Wentz shook his head in complete outrage. “So like I just told you. To hell with foreign relations and the economy. This is
more important.
Tell them. Admit that we’ve been slipping taps on their space-flight missions and tell them to abort the damn return stage.”
“Again,” Jones said, “it’s not quite that simple. Don’t you read the papers?”
“Hell, no,” Wentz said. “They’re all bias. I watch Fox News, that’s it.”
“Well, then, you might be aware that the Russian parliament is squeezing the executive branch to sign a non-aggression pact with Red China.”
“Sure, but it’ll never happen. Putin would never bend to that. He’d disband the entire parliament first. He’d shut down the government.”
“Not if he’s dead,” Ashton said. “And not if his government is replaced.”
Wentz’s eyes narrowed. “I guess you people know something I don’t.”
“Putin’s government is on the verge of collapse,” Jones said. “The opposition parties have been trying to kill him for two years. That last heart attack? It wasn’t natural causes. A radical element of the GRU managed to get some potassium dichlorate in his food. It was a U.S. team of cardiologists from Johns Hopkins that saved his life. The fact of the matter is, Putin won’t last till Christmas; his government will topple.”
Ashton again: “And whatever party takes over will sign the pact with Red China because it’s the easiest way to cut defense funding and pump it into the economy, avoid a revolution.

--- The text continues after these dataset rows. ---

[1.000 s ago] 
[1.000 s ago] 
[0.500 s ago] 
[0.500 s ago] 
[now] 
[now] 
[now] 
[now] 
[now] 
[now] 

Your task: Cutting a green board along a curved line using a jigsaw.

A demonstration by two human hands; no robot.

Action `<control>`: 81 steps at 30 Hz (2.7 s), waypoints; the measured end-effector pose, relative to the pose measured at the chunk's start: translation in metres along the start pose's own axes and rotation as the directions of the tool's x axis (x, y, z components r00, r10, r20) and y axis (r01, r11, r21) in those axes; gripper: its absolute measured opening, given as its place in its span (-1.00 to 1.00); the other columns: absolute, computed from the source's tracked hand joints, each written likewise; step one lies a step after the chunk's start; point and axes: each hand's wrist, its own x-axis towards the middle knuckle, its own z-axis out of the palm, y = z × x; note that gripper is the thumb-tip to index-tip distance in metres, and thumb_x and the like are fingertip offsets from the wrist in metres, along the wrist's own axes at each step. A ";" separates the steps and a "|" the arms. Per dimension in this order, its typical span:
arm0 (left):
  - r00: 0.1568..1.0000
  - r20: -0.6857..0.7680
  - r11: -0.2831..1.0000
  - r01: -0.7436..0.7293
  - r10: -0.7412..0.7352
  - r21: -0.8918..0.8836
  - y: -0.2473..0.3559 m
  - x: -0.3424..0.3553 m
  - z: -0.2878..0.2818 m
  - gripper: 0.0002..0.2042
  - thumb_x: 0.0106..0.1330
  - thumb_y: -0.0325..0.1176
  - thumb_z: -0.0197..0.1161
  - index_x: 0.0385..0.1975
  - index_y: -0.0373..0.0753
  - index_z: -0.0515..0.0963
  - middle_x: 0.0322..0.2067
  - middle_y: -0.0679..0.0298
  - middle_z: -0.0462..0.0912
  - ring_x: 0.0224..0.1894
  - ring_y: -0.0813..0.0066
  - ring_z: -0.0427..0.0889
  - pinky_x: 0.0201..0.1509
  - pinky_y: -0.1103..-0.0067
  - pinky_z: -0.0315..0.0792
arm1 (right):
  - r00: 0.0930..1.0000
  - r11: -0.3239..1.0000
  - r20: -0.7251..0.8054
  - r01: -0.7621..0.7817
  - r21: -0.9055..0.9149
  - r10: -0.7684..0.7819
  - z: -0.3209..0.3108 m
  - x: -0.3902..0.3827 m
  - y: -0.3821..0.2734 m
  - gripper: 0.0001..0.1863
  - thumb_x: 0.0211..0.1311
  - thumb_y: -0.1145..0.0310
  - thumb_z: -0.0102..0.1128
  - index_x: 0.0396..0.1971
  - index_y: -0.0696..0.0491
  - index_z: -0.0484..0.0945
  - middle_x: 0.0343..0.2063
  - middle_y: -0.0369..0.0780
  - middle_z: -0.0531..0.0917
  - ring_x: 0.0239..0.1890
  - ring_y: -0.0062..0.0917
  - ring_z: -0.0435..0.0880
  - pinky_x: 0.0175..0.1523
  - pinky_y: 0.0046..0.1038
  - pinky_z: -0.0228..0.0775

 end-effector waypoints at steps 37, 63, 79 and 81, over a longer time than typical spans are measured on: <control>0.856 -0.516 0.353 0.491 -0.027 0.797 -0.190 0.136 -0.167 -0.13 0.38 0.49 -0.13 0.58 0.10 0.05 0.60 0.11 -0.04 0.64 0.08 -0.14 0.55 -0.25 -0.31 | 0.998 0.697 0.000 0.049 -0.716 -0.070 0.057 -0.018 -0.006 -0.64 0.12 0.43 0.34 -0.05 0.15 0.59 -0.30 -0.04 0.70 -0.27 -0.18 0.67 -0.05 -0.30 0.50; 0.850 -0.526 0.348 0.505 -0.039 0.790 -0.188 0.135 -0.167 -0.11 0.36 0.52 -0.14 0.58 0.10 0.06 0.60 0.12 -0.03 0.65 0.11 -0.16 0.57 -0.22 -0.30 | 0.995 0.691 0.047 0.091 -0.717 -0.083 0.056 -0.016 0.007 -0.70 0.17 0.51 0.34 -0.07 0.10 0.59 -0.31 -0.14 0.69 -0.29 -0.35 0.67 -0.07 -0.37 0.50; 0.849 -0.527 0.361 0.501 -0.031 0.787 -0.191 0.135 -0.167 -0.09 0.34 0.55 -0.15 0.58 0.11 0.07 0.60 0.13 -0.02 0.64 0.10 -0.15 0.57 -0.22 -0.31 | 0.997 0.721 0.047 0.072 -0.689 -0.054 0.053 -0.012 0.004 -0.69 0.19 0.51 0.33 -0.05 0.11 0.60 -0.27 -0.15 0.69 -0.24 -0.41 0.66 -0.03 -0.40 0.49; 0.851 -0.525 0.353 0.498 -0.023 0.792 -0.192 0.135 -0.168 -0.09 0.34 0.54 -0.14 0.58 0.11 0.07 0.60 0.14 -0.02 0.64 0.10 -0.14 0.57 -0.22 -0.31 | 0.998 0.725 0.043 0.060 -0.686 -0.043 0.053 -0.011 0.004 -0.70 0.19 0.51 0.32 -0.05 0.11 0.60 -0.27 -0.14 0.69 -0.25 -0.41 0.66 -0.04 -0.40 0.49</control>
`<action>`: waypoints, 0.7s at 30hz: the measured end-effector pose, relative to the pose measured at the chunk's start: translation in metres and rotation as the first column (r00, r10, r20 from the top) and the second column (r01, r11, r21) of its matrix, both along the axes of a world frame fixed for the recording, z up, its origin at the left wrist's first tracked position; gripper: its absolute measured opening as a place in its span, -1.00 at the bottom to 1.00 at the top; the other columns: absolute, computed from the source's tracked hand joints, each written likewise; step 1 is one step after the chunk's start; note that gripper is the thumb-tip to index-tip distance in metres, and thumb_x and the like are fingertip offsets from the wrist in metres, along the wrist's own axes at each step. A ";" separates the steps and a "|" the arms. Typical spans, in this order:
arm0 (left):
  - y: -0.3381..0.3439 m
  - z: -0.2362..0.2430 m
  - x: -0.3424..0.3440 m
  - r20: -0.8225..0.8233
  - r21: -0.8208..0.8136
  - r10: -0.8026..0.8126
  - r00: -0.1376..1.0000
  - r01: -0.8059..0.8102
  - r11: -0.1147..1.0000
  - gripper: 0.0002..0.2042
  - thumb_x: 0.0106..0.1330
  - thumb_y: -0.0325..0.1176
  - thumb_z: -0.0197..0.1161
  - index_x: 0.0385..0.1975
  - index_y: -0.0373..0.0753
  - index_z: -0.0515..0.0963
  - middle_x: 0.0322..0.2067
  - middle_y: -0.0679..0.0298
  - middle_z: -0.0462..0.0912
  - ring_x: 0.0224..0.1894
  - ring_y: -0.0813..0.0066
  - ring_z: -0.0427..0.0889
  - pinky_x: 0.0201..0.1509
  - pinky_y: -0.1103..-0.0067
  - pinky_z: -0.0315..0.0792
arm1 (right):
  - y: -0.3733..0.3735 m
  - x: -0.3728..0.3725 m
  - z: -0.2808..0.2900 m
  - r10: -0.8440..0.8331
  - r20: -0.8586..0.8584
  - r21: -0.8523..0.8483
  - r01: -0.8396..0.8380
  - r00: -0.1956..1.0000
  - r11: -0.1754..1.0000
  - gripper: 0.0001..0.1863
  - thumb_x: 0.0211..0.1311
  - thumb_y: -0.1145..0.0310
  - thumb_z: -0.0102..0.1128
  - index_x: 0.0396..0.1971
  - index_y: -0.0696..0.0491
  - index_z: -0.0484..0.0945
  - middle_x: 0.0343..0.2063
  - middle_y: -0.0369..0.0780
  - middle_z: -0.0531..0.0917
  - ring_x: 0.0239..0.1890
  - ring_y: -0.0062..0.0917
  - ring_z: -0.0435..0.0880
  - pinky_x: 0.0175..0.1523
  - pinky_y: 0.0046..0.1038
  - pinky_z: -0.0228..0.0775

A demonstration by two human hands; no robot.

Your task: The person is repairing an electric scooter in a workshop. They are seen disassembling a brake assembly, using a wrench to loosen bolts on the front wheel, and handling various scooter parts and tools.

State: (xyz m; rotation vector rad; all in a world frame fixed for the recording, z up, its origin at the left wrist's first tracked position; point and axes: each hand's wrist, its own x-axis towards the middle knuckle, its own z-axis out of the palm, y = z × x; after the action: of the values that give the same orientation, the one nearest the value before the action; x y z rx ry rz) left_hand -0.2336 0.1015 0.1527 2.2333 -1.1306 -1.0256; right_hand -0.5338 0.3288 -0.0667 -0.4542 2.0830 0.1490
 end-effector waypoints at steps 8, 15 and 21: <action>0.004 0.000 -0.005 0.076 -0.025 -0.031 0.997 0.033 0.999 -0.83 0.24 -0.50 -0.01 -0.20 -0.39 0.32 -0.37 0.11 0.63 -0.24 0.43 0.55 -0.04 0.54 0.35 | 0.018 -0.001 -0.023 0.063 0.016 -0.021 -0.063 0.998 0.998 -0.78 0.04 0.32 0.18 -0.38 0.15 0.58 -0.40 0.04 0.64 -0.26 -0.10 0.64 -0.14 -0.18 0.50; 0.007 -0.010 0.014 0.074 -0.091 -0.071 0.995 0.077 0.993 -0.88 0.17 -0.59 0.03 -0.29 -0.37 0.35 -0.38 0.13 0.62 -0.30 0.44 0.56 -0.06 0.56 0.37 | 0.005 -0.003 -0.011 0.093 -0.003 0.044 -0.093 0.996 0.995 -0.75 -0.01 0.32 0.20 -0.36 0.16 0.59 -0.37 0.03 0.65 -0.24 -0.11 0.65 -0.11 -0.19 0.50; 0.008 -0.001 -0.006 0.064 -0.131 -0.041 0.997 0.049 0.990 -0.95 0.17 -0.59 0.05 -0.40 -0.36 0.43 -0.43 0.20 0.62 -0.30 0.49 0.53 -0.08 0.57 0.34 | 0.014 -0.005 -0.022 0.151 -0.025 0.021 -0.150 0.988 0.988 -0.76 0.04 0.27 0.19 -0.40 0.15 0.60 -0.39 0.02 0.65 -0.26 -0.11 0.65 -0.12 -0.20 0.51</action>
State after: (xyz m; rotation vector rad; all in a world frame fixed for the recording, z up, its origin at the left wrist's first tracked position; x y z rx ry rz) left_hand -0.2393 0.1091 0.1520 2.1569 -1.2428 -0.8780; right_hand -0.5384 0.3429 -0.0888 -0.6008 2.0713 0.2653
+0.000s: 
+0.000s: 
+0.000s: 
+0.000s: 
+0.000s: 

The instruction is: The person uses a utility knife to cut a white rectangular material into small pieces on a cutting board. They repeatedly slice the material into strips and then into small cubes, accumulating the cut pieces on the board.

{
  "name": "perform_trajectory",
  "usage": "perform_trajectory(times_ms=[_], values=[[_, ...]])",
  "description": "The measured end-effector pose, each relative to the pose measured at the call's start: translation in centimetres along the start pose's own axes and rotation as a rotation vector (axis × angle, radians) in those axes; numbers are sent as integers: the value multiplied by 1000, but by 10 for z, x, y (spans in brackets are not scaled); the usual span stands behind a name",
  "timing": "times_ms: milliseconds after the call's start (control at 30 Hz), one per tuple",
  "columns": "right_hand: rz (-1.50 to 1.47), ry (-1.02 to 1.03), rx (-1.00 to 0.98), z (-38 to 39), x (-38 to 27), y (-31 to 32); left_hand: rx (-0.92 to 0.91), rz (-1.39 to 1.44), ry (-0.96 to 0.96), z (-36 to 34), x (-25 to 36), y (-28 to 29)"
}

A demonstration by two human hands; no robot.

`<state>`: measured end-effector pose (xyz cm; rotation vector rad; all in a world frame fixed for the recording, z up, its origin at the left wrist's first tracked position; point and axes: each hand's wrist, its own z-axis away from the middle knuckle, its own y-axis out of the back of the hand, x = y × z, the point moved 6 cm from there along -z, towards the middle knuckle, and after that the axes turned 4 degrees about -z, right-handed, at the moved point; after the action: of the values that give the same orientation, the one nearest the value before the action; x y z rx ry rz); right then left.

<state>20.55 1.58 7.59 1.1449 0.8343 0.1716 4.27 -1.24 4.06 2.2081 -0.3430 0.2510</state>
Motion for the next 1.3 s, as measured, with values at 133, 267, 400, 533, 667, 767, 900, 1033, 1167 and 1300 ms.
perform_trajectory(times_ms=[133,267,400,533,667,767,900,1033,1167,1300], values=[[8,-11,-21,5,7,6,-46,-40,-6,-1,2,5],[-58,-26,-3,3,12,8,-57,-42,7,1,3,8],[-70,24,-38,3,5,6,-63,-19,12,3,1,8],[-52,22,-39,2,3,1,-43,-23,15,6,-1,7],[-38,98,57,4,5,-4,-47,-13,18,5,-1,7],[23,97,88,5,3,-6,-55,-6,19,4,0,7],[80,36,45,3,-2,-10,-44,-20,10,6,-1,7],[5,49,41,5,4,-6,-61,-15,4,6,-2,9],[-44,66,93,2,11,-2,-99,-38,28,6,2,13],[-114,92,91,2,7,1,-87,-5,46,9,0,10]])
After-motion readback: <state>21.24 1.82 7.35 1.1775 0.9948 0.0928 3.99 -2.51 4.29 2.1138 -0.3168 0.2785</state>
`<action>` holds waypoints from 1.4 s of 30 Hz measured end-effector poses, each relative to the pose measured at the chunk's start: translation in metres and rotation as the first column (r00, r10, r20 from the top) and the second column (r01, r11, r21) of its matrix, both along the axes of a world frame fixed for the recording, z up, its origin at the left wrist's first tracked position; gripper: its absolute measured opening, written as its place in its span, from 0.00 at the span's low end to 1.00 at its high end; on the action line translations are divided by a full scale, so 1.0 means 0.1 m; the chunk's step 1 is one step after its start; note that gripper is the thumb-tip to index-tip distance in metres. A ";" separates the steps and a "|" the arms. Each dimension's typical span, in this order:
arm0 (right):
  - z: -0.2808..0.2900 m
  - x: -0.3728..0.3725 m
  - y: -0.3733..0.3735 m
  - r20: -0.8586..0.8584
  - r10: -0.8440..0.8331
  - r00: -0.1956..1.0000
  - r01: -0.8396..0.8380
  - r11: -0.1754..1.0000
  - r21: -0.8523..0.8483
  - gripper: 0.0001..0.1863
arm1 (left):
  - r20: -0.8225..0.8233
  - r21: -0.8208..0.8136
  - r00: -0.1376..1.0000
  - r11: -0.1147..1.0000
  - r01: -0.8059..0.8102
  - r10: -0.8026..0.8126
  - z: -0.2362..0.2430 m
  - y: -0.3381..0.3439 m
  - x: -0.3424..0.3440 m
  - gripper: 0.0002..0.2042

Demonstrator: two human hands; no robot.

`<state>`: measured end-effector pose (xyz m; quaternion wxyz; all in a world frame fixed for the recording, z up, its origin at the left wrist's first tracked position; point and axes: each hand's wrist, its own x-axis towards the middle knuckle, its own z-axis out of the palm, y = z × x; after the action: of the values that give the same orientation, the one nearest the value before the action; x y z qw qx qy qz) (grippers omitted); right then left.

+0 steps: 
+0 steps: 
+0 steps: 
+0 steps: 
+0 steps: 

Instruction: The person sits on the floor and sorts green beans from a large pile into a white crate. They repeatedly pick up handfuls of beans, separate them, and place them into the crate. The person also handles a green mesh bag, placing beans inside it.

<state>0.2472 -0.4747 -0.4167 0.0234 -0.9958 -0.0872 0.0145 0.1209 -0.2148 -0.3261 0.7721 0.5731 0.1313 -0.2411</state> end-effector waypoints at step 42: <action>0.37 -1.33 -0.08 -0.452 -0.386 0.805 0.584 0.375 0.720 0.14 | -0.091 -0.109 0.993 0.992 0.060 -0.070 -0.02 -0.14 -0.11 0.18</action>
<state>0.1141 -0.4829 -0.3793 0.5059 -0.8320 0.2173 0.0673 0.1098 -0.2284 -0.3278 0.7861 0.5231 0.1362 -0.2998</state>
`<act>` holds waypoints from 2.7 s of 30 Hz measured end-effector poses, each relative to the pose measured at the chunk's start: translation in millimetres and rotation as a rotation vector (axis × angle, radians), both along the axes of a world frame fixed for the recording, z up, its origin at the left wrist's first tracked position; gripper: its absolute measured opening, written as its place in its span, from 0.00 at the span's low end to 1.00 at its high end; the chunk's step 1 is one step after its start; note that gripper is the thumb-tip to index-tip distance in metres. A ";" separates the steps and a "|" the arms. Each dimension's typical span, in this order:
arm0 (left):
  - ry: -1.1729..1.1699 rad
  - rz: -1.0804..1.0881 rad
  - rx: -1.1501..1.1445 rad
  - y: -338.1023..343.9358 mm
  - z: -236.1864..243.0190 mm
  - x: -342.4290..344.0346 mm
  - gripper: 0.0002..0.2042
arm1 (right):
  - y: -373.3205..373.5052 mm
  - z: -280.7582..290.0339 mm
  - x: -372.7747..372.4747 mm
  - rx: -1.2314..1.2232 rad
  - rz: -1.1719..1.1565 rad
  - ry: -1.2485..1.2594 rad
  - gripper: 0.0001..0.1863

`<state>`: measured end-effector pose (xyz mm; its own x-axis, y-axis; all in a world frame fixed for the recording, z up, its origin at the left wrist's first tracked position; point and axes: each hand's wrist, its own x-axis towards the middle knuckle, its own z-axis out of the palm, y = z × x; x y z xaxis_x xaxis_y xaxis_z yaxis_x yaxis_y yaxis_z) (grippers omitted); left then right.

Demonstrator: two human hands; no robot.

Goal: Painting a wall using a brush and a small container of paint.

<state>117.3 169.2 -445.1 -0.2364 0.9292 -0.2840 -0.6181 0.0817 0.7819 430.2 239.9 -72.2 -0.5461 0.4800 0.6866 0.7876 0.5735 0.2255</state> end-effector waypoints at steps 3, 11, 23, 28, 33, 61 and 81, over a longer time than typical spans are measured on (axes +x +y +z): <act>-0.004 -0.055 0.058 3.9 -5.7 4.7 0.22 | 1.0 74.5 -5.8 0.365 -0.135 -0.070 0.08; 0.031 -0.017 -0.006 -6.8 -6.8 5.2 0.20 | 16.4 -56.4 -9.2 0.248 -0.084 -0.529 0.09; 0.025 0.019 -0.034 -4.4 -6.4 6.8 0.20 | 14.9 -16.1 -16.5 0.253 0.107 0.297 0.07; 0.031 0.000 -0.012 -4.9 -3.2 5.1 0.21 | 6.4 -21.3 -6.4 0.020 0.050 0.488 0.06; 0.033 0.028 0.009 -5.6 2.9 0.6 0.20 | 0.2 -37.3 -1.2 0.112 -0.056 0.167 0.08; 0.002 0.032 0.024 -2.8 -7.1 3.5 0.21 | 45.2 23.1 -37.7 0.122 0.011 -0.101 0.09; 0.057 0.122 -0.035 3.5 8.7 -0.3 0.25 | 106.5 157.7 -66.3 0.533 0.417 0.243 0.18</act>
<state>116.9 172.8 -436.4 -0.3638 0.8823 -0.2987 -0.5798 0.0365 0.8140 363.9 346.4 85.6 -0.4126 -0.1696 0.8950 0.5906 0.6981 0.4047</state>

China is still technically our enemy, and if they sign a pact with Russia?”
“Russia becomes a potential enemy again too,” Wentz realized. “And the Cold War starts all over again.”
Jones stood up, aiming a wooden pointer at the mural depicting the QSR4’s return trip to earth. “Exactly, and if Russia and Red China become allies…what do you think they’ll do if they find out that return-stage is bringing back a virus deadlier than anything the planet has ever known?”
Wentz’s eyes widened to the size of slot-machine slugs. “They might
not
abort the stage. They might let it return and retrieve it.” Wentz’s throat went dry. “They might try to contain the virus.”
“That’s right, General,” Ashton said. “They might try to contain it, and preserve it as a weapon.”
“A weapon we’d have no defense against,” Jones tacked on.
Ashton looked right into Wentz’s eyes. “So, General, we’re asking you to undertake a mission which would circumvent what is potentially the worst catastrophe in human history, an event that could wipe out the human race…”
CHAPTER 9
“They’re always best when you catch them yourself,” Pete said, then smacked a claw with the wooden mallet.
“They sure are,” Joyce Wentz agreed. The kitchen swam in spicy aromas of Old Bay and vinegar. A quick glance out the window showed the yard darkening, the sun going down. It was nearing 9 p.m. “And you did a great job cooking them,” she added. “These are the best I’ve had.”
The heap of cooked crabs lay on the newspaper-covered table. They were starting to get cool. Joyce suspected that her son knew full well that she was placating him—anything to avoid the issue. Soon she couldn’t think of anything to say as they sat there in silence plucking tender white crabmeat. The hardest part was simply containing her rage.